▶ Task item: Start at the line with "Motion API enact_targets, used" in the records below, stop at the line with "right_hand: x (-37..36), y", and return every line in that span exactly, the two end lines included.

▶ Data shown:

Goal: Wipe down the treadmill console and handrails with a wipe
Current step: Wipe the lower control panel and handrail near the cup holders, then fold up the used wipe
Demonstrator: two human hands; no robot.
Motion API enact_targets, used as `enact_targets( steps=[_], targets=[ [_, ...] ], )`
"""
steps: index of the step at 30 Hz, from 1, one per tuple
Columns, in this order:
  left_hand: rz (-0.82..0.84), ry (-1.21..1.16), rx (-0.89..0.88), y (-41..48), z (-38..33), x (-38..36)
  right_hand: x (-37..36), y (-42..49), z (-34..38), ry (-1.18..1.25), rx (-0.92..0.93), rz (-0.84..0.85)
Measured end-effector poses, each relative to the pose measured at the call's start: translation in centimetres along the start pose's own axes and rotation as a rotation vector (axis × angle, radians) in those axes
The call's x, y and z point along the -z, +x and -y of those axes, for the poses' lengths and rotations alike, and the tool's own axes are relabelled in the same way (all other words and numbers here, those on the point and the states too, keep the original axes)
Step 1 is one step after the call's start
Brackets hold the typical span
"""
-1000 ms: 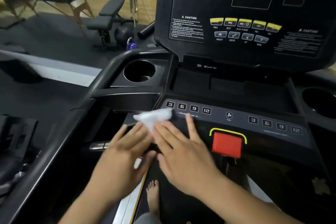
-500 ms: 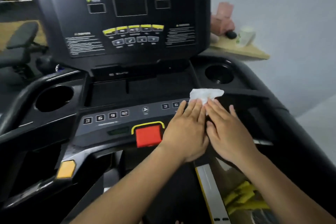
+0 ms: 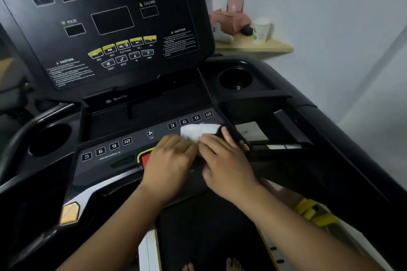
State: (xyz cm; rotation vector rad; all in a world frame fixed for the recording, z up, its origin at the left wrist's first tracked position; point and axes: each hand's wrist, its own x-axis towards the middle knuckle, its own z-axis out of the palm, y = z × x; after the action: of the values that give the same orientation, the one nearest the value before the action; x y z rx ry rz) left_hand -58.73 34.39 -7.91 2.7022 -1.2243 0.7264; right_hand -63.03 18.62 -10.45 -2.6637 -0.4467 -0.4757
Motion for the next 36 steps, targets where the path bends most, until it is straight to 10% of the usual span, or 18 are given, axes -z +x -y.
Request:
enact_targets(
  steps=[8,18,26,36],
  targets=[
    [0.109,-0.068,0.104,-3.9,3.7,3.0,-1.7,2.5,5.6,0.099,-0.025,-0.012],
    [-0.096,-0.916,0.405,-7.1,3.2,8.3,4.1,0.4,10.8,0.325,-0.217,-0.299],
    [0.077,-1.367,0.03,-3.2,-9.8,9.4,13.1,-13.7,11.8,0.405,-0.66,-0.533],
    [0.043,-1.336,-0.563,-4.6,-38.0,12.5,22.0,-40.4,13.5,-0.05,-0.93,-0.879]
  ],
)
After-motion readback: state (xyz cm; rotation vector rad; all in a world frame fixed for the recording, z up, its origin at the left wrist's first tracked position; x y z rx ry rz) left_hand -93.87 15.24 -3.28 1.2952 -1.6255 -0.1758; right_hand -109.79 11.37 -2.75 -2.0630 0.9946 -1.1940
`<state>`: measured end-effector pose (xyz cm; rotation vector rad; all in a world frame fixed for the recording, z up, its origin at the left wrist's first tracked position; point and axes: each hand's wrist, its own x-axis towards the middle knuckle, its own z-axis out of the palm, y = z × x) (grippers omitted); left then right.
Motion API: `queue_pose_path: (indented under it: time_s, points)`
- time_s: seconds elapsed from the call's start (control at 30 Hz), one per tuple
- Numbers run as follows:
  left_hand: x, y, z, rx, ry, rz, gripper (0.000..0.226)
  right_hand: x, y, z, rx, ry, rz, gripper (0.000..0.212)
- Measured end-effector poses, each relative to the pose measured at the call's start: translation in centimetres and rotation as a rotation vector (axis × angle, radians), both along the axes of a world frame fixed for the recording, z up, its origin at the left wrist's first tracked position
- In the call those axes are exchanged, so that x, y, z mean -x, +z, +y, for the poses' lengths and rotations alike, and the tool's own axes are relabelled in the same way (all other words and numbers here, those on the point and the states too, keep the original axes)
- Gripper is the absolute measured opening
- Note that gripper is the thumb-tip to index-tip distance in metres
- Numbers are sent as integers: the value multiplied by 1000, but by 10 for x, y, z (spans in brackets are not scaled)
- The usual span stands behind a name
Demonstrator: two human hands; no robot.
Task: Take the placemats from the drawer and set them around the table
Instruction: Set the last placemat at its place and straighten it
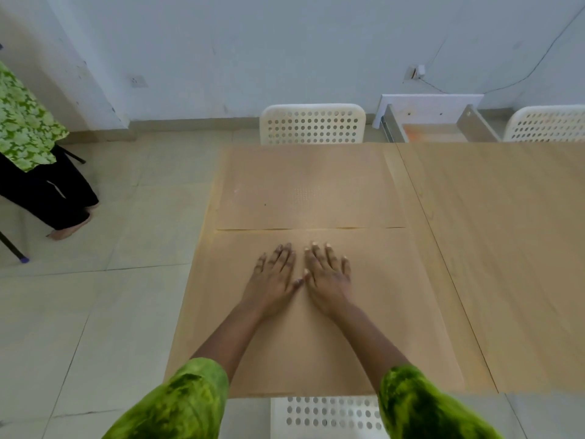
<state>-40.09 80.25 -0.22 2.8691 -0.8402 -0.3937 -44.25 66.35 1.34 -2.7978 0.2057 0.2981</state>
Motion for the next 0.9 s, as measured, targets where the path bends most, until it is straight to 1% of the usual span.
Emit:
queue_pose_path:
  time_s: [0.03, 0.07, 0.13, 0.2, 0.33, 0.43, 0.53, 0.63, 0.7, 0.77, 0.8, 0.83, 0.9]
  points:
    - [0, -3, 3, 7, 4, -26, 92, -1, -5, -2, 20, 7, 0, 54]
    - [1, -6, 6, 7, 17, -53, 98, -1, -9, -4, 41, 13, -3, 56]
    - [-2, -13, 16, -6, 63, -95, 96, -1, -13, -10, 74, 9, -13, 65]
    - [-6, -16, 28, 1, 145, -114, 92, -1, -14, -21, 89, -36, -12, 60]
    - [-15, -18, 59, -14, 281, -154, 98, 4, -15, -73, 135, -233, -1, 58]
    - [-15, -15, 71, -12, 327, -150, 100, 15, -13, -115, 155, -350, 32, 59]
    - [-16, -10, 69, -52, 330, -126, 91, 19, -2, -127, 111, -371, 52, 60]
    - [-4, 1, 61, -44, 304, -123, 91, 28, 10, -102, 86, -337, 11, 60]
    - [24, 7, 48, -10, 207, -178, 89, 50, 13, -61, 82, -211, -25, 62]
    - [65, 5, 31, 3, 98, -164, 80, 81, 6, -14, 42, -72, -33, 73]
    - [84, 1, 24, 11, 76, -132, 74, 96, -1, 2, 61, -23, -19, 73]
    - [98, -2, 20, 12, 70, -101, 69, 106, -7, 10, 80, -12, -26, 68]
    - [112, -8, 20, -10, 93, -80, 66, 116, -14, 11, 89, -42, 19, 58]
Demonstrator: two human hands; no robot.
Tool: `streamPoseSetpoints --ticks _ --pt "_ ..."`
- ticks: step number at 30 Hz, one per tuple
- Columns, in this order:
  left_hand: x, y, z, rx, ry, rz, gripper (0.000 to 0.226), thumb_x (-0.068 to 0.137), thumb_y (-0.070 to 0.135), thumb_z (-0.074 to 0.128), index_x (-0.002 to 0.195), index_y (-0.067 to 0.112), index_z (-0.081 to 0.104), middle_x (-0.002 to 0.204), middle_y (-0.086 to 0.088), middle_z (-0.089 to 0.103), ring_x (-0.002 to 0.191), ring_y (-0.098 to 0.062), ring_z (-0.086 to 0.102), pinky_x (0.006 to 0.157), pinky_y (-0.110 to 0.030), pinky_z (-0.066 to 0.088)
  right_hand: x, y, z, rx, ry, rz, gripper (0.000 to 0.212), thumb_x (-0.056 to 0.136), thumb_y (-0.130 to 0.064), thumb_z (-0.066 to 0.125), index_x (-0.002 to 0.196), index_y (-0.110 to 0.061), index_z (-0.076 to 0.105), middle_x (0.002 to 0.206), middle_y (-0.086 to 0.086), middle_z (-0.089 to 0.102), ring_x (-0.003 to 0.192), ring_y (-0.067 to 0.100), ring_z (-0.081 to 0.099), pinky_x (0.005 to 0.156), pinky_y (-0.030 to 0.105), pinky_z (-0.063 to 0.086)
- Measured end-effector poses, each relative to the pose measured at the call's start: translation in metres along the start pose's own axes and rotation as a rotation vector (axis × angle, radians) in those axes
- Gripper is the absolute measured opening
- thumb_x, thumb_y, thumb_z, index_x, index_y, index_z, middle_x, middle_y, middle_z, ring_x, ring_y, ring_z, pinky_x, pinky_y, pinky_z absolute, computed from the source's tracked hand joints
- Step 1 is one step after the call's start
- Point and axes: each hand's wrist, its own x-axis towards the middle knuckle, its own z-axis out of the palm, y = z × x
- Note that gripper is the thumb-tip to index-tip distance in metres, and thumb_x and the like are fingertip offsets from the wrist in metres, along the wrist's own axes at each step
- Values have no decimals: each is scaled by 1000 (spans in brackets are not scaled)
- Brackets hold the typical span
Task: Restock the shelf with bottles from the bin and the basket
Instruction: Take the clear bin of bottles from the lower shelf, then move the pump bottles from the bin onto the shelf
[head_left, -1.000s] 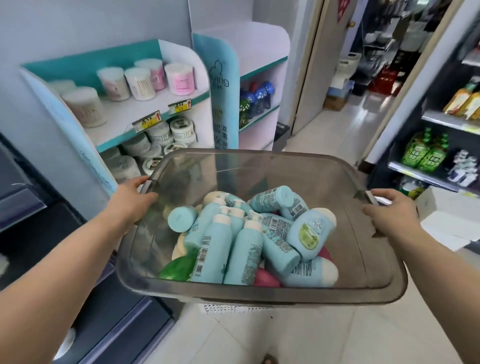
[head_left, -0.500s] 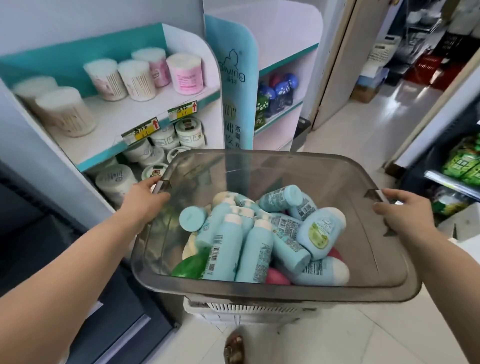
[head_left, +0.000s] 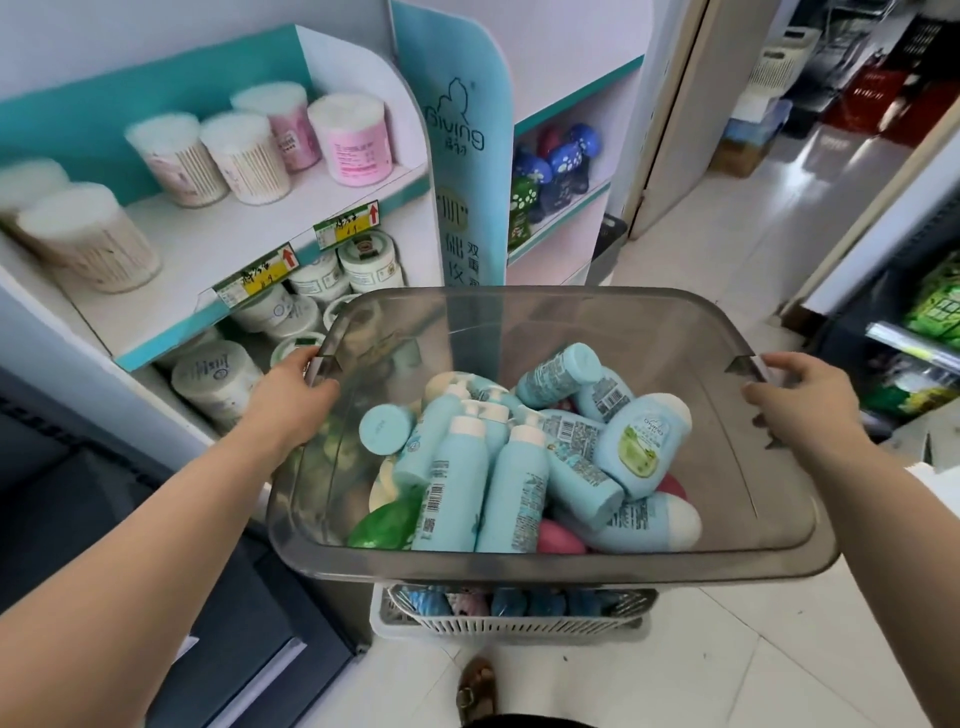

▶ Result:
Motion API enact_targets, used as `enact_targets( steps=[_], targets=[ [_, ...] ], )`
"""
steps: index of the step at 30 Hz, from 1, one per tuple
Columns, in this order:
  left_hand: rz (-0.82..0.84), ry (-1.21..1.16), rx (-0.89..0.88), y (-41..48), z (-38..33), x (-38..36)
  right_hand: x (-37..36), y (-42..49), z (-34..38), ry (-1.18..1.25), rx (-0.92..0.93), rz (-0.84..0.85)

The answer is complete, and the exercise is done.